Après la condamnation d’un jeune trafiquant de 19 ans, la mairie de Nice a brandi le slogan : « Pas de logement social pour les ennemis de la République ».

La mairie de Nice a profité de la condamnation d’un trafiquant vivant dans un logement social pour lancer une politique d’expulsions. Elle compte déloger 72 familles. Après la condamnation, cet été, d’un jeune majeur de 19 ans à 20 mois de prison pour trafic de drogue, le maire de Nice et son adjoint, tous deux membres du parti LR, ont commencé une chasse aux pauvres.

Officiellement, il s’agit de l’application d’un jugement controversé qui permet à la mairie d’appliquer un pouvoir de discernement quant à l’attribution des logements sociaux. Officieusement, il s’agit simplement d’une opportunité pour la mairie de mettre en œuvre un programme « politique » consistant à chasser purement et simplement des familles, majoritairement composée de migrants, de leurs maisons.

Afin de mettre en vigueur son projet, le maire de Nice a fait appel à son premier adjoint, Anthony Borré, qui est aussi le gestionnaire des HLM en question. Borré est également le président de l’Office du bailleur social des Alpes-Maritimes, Côte d’Azur Habitat (CAH).

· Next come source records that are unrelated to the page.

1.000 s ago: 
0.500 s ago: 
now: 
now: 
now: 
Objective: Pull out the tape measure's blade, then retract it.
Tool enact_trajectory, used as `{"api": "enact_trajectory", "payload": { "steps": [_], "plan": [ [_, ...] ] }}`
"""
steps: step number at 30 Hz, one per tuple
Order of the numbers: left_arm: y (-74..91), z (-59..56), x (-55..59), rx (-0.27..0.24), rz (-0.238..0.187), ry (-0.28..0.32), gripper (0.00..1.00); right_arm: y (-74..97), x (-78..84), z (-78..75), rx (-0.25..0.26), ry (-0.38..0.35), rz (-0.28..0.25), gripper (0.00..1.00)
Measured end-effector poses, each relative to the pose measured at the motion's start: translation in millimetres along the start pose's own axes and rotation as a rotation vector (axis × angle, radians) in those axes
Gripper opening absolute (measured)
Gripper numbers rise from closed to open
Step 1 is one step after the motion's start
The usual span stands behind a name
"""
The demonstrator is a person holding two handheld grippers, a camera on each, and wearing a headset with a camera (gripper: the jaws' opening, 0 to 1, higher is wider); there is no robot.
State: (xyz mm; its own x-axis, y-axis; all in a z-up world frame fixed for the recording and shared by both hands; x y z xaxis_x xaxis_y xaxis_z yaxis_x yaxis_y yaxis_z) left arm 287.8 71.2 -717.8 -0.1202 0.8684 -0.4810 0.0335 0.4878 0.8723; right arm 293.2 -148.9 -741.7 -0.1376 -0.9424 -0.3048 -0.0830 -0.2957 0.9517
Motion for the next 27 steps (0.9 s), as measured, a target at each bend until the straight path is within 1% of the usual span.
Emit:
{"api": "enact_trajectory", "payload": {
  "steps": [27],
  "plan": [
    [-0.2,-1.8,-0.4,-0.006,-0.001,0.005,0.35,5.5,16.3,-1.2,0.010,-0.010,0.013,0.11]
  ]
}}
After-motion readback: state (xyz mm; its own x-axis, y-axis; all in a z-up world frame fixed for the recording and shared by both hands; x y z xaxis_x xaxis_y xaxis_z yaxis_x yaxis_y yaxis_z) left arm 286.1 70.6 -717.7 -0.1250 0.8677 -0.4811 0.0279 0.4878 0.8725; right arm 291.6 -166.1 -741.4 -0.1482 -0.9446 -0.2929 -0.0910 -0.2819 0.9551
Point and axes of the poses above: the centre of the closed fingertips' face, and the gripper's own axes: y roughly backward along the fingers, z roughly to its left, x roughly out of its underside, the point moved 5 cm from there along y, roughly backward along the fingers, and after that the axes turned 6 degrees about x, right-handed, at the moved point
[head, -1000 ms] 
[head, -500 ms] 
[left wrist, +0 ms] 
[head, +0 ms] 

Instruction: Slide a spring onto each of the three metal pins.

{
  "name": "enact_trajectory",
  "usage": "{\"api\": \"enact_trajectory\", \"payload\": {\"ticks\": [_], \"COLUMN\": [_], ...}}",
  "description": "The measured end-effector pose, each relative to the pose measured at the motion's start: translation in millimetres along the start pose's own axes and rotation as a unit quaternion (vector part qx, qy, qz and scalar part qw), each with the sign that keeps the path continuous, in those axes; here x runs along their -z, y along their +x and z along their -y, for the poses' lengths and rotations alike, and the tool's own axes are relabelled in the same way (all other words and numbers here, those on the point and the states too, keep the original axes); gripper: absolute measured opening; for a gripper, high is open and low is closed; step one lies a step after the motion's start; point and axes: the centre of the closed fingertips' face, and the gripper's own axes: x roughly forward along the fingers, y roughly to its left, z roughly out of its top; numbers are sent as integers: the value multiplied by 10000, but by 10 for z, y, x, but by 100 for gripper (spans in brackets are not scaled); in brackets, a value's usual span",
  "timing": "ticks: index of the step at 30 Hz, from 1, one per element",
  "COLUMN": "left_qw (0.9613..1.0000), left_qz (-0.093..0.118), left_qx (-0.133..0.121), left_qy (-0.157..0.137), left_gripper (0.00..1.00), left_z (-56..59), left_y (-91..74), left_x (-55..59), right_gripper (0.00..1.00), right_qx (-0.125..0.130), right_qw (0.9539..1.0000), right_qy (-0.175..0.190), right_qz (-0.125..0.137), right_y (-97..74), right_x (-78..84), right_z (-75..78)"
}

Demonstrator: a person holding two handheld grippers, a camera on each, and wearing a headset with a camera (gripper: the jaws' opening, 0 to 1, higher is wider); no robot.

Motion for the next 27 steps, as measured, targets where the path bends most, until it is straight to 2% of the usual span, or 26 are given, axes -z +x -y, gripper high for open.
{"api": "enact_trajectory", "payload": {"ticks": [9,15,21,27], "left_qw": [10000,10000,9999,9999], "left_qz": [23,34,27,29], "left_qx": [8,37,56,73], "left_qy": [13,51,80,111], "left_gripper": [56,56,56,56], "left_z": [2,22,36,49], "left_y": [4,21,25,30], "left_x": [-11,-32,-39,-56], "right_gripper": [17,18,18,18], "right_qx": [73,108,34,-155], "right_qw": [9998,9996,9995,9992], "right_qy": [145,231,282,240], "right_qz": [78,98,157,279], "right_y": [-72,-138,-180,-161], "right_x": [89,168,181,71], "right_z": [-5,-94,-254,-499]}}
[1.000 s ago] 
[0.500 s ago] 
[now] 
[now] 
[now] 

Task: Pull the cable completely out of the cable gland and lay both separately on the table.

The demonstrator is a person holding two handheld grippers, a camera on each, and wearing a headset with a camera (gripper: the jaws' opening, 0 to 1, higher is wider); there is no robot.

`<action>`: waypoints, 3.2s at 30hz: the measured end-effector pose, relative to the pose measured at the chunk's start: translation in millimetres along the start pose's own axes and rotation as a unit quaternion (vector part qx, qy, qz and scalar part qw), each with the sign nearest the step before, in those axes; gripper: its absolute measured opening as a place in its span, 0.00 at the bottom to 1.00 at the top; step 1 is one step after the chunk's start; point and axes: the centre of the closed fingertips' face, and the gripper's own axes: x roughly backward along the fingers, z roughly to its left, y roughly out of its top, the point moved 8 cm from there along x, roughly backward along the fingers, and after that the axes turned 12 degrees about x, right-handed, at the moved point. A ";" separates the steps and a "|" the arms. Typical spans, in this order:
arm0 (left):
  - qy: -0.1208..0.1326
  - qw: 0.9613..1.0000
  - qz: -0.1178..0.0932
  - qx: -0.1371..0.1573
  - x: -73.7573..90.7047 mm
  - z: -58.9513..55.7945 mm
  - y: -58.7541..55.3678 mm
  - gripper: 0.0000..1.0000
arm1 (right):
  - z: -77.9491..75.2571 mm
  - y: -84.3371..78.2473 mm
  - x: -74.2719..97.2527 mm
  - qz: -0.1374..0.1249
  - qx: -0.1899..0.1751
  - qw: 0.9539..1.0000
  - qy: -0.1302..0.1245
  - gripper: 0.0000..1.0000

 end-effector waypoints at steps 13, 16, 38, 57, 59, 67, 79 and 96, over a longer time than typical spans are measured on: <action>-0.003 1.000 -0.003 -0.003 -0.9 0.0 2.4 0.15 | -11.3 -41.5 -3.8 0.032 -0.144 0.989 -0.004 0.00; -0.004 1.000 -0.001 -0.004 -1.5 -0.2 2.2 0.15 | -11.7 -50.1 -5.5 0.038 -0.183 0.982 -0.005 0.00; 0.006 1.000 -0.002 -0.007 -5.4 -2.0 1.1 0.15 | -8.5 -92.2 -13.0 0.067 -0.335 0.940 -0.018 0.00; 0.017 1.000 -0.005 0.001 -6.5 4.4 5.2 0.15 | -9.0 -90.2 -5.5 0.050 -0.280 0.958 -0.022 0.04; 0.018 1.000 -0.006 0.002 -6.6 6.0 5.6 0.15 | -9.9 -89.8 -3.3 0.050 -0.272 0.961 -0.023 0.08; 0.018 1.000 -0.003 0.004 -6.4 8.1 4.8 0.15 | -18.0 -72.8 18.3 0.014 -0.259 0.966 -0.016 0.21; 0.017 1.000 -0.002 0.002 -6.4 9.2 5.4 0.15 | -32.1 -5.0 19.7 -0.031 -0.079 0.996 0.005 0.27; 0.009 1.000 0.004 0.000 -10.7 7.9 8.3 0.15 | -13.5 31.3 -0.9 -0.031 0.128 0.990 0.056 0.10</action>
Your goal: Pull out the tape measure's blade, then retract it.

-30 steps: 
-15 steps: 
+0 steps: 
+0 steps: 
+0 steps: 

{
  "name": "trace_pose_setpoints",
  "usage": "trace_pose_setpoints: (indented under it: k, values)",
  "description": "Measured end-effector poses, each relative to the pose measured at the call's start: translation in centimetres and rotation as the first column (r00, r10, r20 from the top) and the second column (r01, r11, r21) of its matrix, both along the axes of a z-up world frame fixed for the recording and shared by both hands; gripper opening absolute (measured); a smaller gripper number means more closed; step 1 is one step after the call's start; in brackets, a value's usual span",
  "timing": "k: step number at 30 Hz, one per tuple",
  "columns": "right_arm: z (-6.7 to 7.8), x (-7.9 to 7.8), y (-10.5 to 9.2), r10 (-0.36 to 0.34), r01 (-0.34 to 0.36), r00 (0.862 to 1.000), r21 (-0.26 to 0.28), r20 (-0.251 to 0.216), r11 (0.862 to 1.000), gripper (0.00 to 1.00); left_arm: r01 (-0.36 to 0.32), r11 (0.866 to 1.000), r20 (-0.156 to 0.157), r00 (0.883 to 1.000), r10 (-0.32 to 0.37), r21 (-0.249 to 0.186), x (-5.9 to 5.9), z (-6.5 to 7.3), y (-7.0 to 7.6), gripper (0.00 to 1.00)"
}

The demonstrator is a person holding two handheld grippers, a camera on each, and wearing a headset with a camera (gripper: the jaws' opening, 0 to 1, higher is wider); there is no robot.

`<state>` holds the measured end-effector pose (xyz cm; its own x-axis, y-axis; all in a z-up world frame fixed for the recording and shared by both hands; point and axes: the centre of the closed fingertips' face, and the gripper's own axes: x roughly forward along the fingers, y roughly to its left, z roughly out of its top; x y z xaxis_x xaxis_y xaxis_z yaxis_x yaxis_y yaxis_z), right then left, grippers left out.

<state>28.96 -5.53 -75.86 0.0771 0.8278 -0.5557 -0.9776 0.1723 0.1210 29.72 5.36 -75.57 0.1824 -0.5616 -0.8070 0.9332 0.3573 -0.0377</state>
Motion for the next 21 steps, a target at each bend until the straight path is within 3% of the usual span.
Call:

« Le tribunal a considéré que l’existence et la gravité des troubles ont été suffisamment rapportées pour caractériser le défaut de jouissance paisible des lieux loués que tout locataire, ou tout occupant de son chef, doit respecter », estime Borré.

Dégradations de boites aux lettres

Seulement voilà, le jugement sur lequel s’appuie Borré pour expulser 72 familles ne regarde que le jeune homme condamné et, étrangement, sa mère, qui a été expulsée bien qu’elle n’est pas directement considérée comme complice du crime de son fils.

A cette injustice s’ajoutent 72 procédures similaires, qui ne se basent sur aucune loi, mais uniquement sur la jurisprudence créée avec l’expulsion de la famille du jeune dealer. Le maire, Christian Estrosi, ne s’en cache pas, il est d’accord avec son adjoint pour attaquer les familles qui vivent dans l’immeuble.

« Nous lancerons d’autres procédures pour d’autres familles qui continuent de pourrir la vie des autres », affirmait-il, alors qu’il faisait expulser la mère du jeune homme de son foyer. Quant à son adjoint, il ne cherche pas à rénover les immeubles qu’il considère « dégradés », mais plutôt à remplacer les habitants actuels par d’autres, aux nuances plus claires sans doute.

« 22 000 demandeurs de logement sociaux sont actuellement en attente sur la métropole. Je souhaite montrer qu’un logement social, ça se mérite. Quand on a la chance d’en avoir un, la moindre des choses c’est de respecter les lois de la République », menace Anthony Borré.

Or, les actuelles 72 familles menacées collectivement d’expulsion n’ont rien à voir avec le crime du jeune condamné. Et, mise à part la haine de leur maire et de son adjoint, rien ne leur est reproché.

Enfin, si. Car Borré estime que « la dégradation des boites aux lettres » incombe forcément à ceux qui les utilisent. Quoi qu’il en soit, les deux responsables montrent une volonté inflexible de nuire aux familles concernées.